— Activity —
Search the data below, and report every line in which "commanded" occurs.

— Given data —
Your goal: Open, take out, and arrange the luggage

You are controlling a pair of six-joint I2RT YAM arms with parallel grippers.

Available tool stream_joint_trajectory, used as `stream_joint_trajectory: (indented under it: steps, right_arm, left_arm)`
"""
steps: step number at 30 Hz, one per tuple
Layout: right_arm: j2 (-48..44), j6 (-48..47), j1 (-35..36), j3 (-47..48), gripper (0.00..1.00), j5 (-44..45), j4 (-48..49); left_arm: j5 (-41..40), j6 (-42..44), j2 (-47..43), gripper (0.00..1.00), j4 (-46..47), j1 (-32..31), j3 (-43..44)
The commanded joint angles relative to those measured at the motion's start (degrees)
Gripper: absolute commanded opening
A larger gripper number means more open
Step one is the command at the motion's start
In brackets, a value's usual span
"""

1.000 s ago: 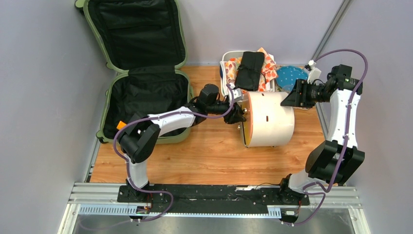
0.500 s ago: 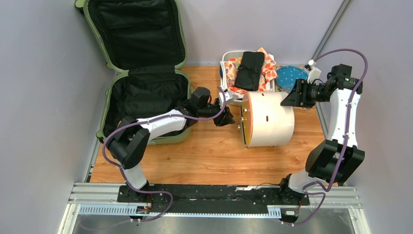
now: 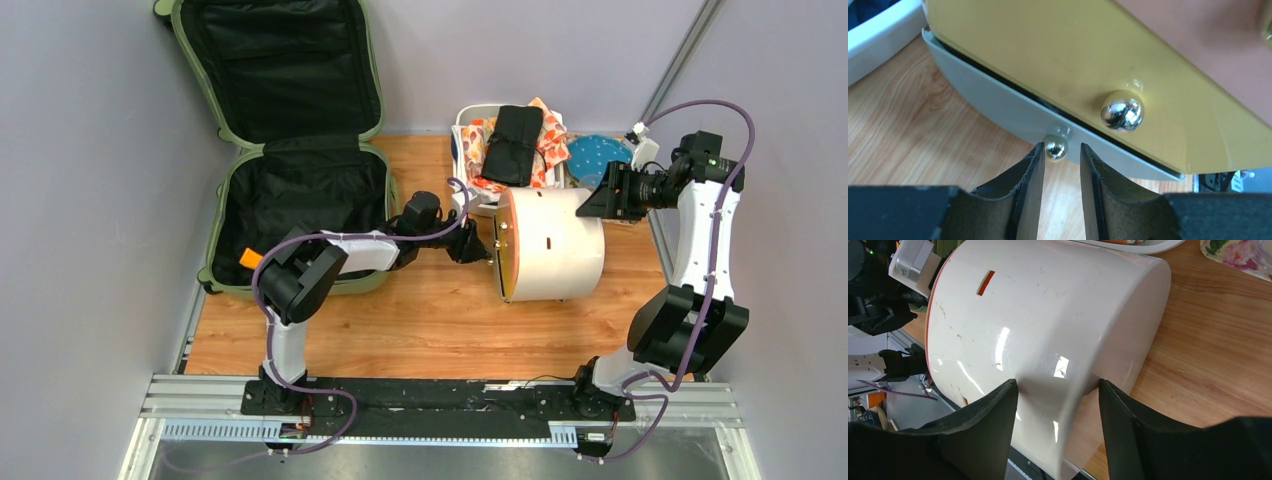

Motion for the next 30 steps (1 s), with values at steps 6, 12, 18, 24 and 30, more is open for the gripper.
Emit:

— Final answer —
The commanded joint angles relative to those measured at the motion's start (degrees)
Gripper: absolute commanded opening

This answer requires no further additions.